— Work to complete —
When you copy the listing, skip the images and return each line verbatim.

— Information shown —
········
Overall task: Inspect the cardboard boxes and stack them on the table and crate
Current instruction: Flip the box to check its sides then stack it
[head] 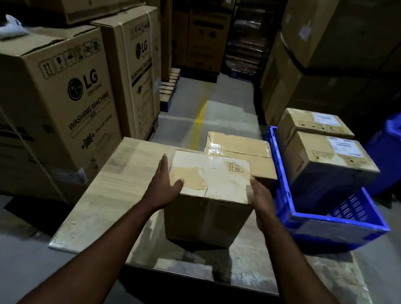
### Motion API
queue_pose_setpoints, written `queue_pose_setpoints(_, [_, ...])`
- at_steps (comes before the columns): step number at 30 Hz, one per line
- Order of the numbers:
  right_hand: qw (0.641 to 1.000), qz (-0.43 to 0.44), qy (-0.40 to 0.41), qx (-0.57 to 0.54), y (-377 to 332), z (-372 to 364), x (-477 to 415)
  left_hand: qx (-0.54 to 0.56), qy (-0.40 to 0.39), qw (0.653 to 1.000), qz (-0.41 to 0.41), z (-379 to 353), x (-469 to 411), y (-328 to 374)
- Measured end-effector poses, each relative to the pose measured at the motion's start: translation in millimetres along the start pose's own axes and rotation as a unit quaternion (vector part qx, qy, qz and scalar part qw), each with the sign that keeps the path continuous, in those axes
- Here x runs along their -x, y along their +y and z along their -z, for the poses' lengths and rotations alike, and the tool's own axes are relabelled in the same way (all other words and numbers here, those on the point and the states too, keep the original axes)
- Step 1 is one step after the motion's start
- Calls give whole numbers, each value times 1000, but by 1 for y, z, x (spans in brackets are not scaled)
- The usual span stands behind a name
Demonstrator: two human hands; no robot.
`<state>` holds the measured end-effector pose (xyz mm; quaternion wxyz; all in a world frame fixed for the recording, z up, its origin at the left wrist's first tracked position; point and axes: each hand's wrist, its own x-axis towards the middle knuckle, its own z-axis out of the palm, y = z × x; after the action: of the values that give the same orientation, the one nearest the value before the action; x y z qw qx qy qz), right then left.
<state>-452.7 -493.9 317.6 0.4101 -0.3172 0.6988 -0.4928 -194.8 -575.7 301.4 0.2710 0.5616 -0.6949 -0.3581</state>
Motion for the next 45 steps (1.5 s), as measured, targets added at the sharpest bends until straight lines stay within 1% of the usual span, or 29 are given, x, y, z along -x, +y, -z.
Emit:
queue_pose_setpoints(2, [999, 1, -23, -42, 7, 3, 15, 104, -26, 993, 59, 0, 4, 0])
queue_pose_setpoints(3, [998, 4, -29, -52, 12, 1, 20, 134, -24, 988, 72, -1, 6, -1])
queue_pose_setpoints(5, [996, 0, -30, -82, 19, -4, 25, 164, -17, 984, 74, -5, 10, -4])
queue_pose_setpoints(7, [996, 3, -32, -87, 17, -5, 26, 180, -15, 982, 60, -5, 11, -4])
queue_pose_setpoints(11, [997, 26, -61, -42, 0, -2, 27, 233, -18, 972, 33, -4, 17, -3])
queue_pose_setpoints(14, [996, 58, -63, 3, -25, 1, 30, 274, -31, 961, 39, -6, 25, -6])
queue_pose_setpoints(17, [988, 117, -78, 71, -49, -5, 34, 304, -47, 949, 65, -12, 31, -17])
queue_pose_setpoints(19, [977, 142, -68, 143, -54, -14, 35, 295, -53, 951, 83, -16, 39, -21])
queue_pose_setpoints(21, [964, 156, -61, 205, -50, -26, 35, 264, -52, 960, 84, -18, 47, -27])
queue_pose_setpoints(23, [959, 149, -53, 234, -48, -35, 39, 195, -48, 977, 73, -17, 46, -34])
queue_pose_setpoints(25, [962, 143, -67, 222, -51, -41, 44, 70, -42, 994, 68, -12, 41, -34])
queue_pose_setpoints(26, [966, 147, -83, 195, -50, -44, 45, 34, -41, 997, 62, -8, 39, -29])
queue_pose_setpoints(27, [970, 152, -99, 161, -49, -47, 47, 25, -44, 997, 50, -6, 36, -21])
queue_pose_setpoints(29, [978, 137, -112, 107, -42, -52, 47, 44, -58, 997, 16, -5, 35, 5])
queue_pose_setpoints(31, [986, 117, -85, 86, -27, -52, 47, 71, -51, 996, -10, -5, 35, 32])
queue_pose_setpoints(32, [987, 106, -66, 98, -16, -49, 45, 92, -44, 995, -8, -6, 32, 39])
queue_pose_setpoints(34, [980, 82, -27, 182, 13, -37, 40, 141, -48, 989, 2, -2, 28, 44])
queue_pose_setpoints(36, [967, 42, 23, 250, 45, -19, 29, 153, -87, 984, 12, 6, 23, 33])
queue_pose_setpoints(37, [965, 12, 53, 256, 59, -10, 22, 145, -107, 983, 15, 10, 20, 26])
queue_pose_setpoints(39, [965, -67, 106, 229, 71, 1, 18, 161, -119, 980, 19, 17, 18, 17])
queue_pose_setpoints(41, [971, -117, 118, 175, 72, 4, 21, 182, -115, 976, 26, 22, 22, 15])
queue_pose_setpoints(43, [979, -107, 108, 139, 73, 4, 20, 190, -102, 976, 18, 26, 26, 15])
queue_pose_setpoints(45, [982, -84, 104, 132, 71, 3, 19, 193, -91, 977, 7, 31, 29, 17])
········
— Answer below —
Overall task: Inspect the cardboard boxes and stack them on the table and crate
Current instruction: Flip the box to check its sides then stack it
[head] 
### Motion API
queue_pose_setpoints, written `queue_pose_setpoints(_, [_, ...])`
- at_steps (comes before the columns): step number at 30 Hz, one per line
- Order of the numbers:
  right_hand: qw (0.641 to 1.000), qz (-0.43 to 0.44), qy (-0.40 to 0.41), qx (-0.57 to 0.54), y (-377 to 332), z (-372 to 364), x (-477 to 415)
  left_hand: qx (-0.54 to 0.56), qy (-0.40 to 0.39), qw (0.653 to 1.000), qz (-0.41 to 0.41), z (-379 to 353), x (-469 to 411), y (-328 to 374)
- Measured end-effector poses, each relative to the pose measured at the motion's start: translation in millimetres along the start pose's own axes and rotation as a unit quaternion (vector part qx, qy, qz and scalar part qw), each with the sign that keeps the path continuous, in those axes
- Here x runs along their -x, y along their +y and z along their -z, for the poses' lengths and rotations alike, and the tool's own axes are relabelled in the same way (all other words and numbers here, those on the point and the states too, keep the original axes)
- Step 1 is one step after the motion's start
- Calls give whole numbers, each value times 1000, but by 1 for y, z, x (spans in brackets are not scaled)
- The usual span stands behind a name
Demonstrator: two human hands; no robot.
`<state>` holds the measured end-effector pose (xyz mm; quaternion wxyz; all in a world frame fixed for the recording, z up, its origin at the left wrist's first tracked position; point and axes: each hand's wrist, its own x-axis towards the middle knuckle, its own z-axis out of the palm, y = z × x; after the action: of the values that give the same orientation, the one nearest the value before the action; x y z qw qx qy qz), right then left.
<state>-452.7 -493.9 317.6 0.4101 -0.3172 0.6988 -0.4928 -194.8 -575.7 301.4 0.2710 0.5616 -0.6949 -0.3581</state>
Motion for the next 45 steps (1.5 s), as measured, targets added at the sharpest bends until straight lines stay within 1% of the usual span, or 29 are given, x, y, z along -x, +y, -z.
Emit:
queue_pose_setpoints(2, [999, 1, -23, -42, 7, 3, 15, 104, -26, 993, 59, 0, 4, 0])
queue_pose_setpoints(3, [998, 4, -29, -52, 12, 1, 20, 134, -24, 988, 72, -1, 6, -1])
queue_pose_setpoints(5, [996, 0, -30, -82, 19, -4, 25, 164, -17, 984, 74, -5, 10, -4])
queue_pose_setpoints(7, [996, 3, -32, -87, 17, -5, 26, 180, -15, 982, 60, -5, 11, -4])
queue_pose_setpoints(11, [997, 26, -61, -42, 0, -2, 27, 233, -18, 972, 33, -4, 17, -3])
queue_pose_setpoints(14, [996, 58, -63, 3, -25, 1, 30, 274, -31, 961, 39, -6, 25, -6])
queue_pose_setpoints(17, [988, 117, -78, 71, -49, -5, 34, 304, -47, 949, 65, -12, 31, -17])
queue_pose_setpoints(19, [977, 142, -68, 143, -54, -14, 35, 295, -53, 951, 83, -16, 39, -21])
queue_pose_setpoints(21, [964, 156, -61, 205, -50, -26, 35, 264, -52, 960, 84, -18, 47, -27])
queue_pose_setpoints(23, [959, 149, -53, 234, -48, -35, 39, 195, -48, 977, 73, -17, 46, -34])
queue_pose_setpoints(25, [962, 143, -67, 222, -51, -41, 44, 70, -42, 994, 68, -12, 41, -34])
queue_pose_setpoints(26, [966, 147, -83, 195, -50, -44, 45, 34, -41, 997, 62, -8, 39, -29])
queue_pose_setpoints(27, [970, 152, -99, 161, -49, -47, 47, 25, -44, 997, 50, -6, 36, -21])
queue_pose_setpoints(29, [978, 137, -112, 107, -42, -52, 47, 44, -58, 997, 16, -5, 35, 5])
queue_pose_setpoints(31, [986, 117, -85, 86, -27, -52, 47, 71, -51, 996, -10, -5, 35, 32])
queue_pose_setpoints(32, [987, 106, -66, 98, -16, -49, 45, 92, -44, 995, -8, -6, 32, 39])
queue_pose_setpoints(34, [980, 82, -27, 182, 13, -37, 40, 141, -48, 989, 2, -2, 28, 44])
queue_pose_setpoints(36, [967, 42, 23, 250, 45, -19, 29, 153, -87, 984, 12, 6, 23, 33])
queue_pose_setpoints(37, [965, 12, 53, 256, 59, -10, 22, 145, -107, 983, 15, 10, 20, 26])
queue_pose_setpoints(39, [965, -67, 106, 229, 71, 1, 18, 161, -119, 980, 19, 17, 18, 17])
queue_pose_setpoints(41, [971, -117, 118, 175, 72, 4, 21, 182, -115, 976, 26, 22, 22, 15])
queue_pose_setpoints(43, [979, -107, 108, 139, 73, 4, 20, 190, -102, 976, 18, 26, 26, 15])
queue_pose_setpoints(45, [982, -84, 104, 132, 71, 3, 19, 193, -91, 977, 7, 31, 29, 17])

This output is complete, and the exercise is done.